Barton Gellman on How Edward Snowden Strengthened American Democracy
In Conversation with Andrew Keen on the Keen On Podcast
Hosted by Andrew Keen, Keen On features conversations with some of the world’s leading thinkers and writers about the economic, political, and technological issues being discussed in the news, right now.
In this episode, Andrew is joined by Barton Gellman, author of Dark Mirror: Edward Snowden and the American Surveillance State, to discuss the top secret establishment of the surveillance state.
From the episode:
Barton Gellman: Snowden strengthened American democracy by limiting the power of government and by increasing transparency about what government was doing. The reason I called my book Dark Mirror is an analogy to one of those police interrogation rooms where the watchers can see you through the one-way mirror, but you can’t see them. The American government was watching us and we couldn’t see that they were doing so. Snowden made that mirror more transparent and gave us the ability to make our voices heard about whether we wanted that sort of thing or not.
It’s very interesting, Trump’s relationship with surveillance is one in which he accused his predecessor of spying on him. This was always nonsense, never demonstrated at all. But Trump’s MO has often been that if he accuses someone of some wrongdoing, it’s because he’s done it himself or is thinking of doing it. I always wondered whether he would abuse the powers of the surveillance state and never saw much evidence that he had done so.
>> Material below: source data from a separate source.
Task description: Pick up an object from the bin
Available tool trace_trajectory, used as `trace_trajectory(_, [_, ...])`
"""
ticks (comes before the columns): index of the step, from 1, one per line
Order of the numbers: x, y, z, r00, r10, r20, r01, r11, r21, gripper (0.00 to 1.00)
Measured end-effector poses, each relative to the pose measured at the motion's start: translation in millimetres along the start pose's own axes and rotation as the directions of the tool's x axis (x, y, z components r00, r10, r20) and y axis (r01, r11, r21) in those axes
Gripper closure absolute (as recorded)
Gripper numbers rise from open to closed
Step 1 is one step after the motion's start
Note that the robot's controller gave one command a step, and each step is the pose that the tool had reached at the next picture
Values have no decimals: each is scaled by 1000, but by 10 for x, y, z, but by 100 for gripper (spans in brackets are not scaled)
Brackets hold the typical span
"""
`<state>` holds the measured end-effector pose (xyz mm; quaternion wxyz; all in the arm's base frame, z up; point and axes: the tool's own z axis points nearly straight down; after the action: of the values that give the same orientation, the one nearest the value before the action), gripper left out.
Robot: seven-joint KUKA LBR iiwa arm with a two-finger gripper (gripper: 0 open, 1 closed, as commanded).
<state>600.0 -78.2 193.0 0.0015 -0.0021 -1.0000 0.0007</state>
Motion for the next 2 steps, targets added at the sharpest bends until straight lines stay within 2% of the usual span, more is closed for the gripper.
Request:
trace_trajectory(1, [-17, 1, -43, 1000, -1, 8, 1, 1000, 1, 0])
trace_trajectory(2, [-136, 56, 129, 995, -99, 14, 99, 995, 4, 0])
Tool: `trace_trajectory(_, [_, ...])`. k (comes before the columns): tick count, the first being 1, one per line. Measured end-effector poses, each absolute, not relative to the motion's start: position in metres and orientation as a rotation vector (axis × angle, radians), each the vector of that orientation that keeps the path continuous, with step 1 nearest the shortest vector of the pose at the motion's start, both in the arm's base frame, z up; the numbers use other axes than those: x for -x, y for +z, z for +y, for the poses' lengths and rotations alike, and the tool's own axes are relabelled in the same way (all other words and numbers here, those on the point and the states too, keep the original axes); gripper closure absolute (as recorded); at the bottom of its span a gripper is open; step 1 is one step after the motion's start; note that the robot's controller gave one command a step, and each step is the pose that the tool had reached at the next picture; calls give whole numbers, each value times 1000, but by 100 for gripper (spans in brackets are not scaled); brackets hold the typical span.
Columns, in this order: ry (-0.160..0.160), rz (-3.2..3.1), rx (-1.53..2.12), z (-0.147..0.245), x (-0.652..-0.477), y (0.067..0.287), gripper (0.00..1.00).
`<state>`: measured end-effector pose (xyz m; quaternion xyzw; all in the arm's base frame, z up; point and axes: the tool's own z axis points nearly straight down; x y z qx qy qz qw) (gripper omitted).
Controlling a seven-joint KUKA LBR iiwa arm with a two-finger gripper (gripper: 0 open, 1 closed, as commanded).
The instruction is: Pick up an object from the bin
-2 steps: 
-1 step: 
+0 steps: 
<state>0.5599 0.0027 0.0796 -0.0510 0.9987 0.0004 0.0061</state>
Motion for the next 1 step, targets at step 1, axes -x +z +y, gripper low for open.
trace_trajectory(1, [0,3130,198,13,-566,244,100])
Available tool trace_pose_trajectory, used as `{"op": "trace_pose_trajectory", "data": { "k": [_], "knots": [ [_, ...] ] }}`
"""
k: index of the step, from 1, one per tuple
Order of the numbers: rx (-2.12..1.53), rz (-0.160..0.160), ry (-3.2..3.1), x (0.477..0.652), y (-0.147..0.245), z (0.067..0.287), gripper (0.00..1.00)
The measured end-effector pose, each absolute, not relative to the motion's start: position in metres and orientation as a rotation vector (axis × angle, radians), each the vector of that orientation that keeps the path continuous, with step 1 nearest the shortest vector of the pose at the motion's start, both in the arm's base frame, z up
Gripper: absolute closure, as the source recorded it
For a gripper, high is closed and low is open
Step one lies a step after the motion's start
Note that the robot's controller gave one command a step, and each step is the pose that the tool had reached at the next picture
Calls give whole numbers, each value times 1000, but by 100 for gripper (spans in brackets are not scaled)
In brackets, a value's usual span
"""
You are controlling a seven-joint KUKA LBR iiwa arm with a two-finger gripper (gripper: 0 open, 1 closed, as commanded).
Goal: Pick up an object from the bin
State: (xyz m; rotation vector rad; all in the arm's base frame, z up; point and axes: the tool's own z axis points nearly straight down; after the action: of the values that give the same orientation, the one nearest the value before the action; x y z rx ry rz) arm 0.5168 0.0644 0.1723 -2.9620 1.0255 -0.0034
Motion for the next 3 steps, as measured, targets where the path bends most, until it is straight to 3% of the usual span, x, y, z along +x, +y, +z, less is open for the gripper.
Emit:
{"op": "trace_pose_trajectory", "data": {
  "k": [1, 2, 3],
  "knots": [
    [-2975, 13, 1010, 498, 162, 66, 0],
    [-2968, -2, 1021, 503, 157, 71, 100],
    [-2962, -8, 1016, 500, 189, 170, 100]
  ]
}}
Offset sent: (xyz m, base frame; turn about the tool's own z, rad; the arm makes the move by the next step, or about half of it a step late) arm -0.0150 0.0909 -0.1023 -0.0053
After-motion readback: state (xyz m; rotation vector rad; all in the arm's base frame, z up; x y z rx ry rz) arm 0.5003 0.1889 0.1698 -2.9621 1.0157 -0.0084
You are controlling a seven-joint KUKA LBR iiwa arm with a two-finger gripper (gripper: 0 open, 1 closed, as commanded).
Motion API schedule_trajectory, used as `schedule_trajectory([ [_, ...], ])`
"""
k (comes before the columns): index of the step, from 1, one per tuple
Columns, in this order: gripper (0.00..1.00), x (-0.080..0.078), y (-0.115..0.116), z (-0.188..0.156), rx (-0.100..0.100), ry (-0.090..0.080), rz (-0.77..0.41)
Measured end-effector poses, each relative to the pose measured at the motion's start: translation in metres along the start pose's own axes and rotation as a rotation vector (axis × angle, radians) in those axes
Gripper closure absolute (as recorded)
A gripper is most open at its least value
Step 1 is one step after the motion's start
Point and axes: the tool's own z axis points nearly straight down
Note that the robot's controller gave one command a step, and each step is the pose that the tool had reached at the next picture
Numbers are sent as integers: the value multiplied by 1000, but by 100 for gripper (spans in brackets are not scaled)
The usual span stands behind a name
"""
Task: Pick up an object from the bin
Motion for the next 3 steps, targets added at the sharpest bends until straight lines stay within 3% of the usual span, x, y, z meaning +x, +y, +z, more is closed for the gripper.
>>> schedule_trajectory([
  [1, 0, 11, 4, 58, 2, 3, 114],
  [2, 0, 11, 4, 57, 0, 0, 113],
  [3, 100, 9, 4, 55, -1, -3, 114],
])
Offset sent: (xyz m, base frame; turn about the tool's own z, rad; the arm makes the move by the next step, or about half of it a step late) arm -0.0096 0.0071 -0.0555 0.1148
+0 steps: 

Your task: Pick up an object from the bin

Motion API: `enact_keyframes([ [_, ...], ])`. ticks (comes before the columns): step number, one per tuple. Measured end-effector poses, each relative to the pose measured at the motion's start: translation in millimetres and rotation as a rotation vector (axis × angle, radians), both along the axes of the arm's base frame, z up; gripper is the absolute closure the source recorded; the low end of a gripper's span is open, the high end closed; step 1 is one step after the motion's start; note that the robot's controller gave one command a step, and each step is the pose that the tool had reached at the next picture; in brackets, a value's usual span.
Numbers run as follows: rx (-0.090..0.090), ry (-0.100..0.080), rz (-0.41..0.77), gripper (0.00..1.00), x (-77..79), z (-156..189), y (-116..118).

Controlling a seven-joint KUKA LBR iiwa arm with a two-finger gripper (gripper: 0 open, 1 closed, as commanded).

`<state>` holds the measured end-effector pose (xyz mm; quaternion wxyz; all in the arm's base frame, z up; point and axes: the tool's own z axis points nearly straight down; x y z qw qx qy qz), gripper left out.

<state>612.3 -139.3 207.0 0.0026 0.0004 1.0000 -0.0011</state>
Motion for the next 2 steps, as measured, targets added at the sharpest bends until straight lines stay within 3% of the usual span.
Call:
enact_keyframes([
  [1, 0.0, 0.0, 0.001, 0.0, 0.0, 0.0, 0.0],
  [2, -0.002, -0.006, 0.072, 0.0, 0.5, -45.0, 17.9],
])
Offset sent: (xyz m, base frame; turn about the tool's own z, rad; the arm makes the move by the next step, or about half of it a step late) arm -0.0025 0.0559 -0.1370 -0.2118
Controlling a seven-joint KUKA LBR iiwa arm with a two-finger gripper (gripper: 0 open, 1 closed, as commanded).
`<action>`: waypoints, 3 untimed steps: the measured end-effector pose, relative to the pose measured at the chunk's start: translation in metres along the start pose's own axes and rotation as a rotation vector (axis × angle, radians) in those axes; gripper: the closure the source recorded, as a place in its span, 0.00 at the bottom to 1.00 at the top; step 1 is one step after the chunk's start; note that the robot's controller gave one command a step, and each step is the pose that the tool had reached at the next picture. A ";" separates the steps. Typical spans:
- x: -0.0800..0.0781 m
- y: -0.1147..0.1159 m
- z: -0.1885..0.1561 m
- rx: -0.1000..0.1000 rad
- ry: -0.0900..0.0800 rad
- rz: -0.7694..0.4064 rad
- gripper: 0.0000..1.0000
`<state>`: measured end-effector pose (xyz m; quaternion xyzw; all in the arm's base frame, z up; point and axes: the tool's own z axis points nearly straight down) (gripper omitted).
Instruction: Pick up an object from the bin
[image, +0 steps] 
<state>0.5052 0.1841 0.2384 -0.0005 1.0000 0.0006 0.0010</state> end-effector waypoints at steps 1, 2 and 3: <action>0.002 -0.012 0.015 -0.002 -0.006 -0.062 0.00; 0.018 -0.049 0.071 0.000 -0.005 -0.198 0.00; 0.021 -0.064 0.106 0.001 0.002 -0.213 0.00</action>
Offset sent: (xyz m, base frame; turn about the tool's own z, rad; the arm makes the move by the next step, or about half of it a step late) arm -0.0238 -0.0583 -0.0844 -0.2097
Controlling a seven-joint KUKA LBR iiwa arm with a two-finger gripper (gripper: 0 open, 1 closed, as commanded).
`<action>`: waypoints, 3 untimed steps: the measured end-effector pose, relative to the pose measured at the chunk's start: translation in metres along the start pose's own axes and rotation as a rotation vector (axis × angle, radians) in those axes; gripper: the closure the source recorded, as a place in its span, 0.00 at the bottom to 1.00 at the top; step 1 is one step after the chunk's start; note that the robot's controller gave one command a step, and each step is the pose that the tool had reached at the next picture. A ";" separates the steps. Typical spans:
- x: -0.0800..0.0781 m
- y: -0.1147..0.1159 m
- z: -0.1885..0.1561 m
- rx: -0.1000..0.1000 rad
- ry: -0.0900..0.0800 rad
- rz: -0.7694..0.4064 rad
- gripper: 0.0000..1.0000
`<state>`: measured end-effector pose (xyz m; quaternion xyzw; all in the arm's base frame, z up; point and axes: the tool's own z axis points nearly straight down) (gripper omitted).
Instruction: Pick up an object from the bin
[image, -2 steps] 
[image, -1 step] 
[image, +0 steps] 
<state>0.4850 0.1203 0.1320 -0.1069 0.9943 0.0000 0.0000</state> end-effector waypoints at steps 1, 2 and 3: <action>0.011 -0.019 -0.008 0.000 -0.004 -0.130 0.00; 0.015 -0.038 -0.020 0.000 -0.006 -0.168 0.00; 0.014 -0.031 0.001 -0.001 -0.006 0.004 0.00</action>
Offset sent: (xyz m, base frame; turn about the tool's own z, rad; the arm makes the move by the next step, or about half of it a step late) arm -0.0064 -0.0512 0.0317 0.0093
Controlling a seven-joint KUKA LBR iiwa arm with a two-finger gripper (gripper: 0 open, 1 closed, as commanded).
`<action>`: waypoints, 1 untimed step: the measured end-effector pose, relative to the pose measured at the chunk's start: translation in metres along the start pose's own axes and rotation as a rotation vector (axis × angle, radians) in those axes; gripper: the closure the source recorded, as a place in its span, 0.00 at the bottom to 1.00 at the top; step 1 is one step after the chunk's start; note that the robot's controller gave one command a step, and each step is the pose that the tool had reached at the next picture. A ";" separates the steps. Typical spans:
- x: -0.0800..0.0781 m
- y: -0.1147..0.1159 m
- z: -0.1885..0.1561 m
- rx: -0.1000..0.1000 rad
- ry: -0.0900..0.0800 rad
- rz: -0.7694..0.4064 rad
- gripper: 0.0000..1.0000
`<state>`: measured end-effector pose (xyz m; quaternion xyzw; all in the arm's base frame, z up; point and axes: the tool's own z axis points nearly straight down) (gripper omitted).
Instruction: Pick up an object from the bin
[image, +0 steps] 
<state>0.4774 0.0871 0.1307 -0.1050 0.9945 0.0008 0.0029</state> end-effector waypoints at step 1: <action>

Barton Gellman is a Pulitzer Prize and Emmy Award-winning journalist. Since 2013 he has been a senior fellow at the Century Foundation. During 21 years at the Washington Post he served tours as legal, military, diplomatic, and foreign correspondent. He has taught courses at Princeton on nonfiction writing, investigative reporting and national security secrecy. His bestselling Angler: The Cheney Vice Presidency won the Los Angeles Times Book Prize and was a New York Times Best Book of 2008.